Work to complete: In the records below, find every line that contains "written" and list it.

-=-=-=-=-

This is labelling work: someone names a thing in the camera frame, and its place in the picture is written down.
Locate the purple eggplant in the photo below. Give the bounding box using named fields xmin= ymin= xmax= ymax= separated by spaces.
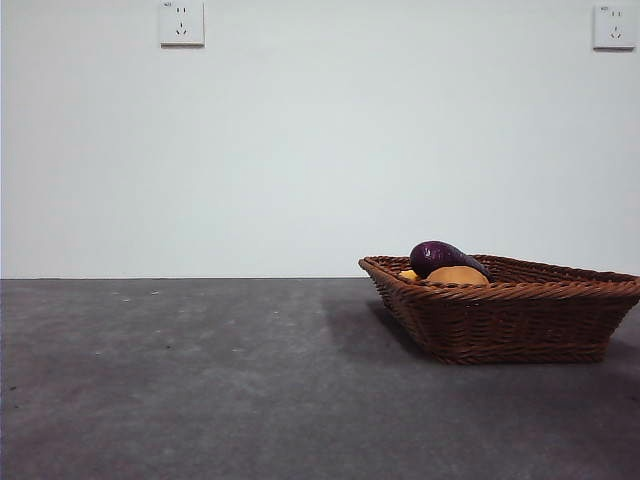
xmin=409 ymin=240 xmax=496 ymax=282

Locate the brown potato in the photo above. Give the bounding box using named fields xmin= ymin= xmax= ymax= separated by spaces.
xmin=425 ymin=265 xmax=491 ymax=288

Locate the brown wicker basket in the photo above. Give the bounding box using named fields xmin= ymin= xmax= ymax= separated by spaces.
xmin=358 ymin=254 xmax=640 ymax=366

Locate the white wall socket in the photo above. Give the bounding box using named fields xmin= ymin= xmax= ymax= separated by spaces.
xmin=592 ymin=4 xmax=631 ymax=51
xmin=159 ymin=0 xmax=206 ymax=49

-=-=-=-=-

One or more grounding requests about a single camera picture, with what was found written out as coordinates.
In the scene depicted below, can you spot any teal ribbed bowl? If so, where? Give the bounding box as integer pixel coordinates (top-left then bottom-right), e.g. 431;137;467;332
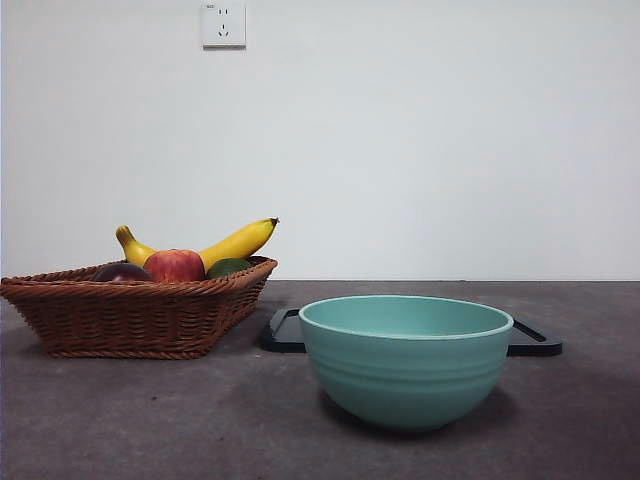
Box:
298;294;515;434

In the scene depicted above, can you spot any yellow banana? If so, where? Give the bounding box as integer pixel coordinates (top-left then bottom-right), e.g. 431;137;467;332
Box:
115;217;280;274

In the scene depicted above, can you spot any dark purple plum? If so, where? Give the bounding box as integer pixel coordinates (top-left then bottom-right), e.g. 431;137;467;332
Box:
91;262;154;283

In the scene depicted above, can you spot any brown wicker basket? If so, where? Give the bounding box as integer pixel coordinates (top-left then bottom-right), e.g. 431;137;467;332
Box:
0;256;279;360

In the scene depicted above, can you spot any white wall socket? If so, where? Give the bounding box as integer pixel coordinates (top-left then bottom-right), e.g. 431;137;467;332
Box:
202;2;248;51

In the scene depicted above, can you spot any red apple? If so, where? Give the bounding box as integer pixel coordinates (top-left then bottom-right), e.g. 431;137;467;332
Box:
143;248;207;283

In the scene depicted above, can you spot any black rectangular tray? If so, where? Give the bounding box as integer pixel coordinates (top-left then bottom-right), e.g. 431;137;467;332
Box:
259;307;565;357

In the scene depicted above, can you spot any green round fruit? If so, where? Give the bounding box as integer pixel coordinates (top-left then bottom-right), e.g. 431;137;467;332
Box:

-=-=-=-=-

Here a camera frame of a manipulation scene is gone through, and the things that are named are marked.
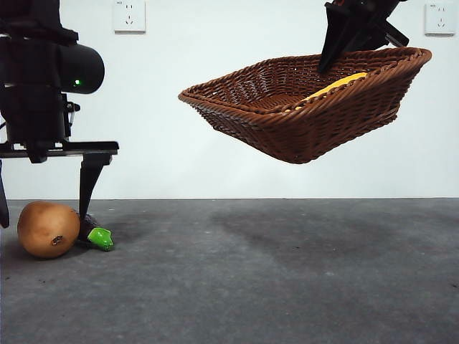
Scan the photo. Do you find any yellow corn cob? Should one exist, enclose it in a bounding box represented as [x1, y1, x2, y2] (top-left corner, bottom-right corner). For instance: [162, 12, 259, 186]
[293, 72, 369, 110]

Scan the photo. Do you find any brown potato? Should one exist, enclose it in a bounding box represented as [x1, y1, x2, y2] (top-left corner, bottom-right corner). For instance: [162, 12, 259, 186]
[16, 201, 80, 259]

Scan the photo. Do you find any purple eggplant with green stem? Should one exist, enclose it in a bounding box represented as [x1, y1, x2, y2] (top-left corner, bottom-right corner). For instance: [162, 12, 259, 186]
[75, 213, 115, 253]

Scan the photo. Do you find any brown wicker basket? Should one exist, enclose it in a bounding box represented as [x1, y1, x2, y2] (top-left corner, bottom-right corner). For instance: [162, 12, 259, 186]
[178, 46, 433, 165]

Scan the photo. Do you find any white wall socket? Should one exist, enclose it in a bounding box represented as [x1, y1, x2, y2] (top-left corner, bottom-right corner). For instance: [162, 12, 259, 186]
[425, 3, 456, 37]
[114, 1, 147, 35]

-=-=-=-=-

Answer to the problem:
This is labelling work: someone names a thing in the camera frame, and its place in the picture is written down.
One or more grounding requests about a single camera picture, with what was found written out as coordinates.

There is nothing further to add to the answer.